Le traitement de la cystite emphysémateuse dépend de la gravité de la maladie. En général, le traitement consiste en l’administration d’antibiotiques à large spectre, le drainage de la vessie et la correction de la maladie prédisposante sous-jacente. En outre, en raison de sa contribution défavorable à la production de gaz, le contrôle de la glycémie est extrêmement important. Comme dans notre cas, l’antibiothérapie doit être administrée par voie intraveineuse. Cependant, Thomas et al. ont prouvé que 9% des cas rapportés dans la littérature avaient été traités uniquement avec des antibiotiques oraux. Dans la plupart des cas, le traitement est initié avec des antibiotiques à large spectre. En fonction de l’agent pathogène isolé par culture, un ou plusieurs antibiotiques plus spécifiques peuvent être utilisés. La durée du traitement n’a pas fait l’objet d’un consensus. Grupper et al. ont rapporté une durée moyenne de traitement et d’hospitalisation de 10 et 7 jours, respectivement. Dans les cas graves ou réfractaires au traitement conservateur, un traitement chirurgical (cystectomie partielle, cystectomie et débridement chirurgical) est nécessaire Thomas et al. ont indiqué qu’ils avaient traité 90 % de leurs 135 cas avec un traitement médical, et que le reste (10 %) de leurs patients avait nécessité une intervention chirurgicale. Alors que, 15% des cas de CE dans la série de Grupper et al. ont nécessité une laparotomie.

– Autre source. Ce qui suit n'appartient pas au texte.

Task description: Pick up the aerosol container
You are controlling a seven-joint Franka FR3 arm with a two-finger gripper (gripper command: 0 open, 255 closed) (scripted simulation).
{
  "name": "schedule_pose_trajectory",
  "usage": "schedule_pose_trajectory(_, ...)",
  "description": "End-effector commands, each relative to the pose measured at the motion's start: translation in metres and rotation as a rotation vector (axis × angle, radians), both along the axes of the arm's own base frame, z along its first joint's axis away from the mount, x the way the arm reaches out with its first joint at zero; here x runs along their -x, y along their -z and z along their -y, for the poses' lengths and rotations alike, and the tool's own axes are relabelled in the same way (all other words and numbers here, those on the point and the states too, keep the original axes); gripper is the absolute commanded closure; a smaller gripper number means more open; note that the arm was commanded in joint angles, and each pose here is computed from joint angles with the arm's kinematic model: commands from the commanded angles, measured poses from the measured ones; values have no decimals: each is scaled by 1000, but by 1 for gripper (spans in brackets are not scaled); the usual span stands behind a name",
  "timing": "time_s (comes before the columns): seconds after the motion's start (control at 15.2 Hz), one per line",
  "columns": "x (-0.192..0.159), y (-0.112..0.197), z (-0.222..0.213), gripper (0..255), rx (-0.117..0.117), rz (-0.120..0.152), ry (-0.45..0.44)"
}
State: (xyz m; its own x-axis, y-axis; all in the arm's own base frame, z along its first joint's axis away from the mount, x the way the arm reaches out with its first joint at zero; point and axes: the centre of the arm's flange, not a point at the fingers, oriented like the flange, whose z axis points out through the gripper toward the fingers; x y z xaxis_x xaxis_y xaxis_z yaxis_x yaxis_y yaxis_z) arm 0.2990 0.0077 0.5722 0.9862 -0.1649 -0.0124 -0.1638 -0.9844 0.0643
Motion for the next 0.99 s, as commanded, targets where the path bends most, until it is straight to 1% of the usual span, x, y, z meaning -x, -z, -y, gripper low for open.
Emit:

Généralement, la cystite emphysémateuse a une évolution bénigne. Cependant, dans 19% de leurs cas, des complications pourraient se développer. Dans leur série, Grupper et al. ont détecté des taux de complication plus élevés dans les cas de diabète sucré, d’immunodépression ou de pathologie du système urinaire par rapport à ceux qui ne le sont pas. En outre, ils ont publié un taux de mortalité plus élevé (9,4%) pour leur série de CA. Cependant, Thomas et al. ont rapporté des taux de mortalité de 7, et 14% dans les cas confinés uniquement à la vessie, et chez les patients avec une infection emphysémateuse associée sur une autre localisation extravésicale du système urinaire, respectivement. Par conséquent, la présence d’une infection emphysémateuse sur un autre site du système urinaire est acceptée comme un facteur pronostique important pour les CE.
En conclusion, les cliniciens devraient garder cette entité clinique à l’esprit dans le diagnostic différentiel de la douleur abdominale inférieure aiguë chez les patients particulièrement à haut risque. Le diagnostic précoce et le traitement de la CE sont des questions très importantes, car elle progresse rapidement, entraînant une nécrose de la vessie, une pyélite emphysémateuse, une urosepsie et finalement la mort. Le traitement consiste généralement à administrer des antibiotiques à large spectre, à assurer un drainage urinaire adéquat et à contrôler la glycémie. Le CE a généralement un excellent pronostic.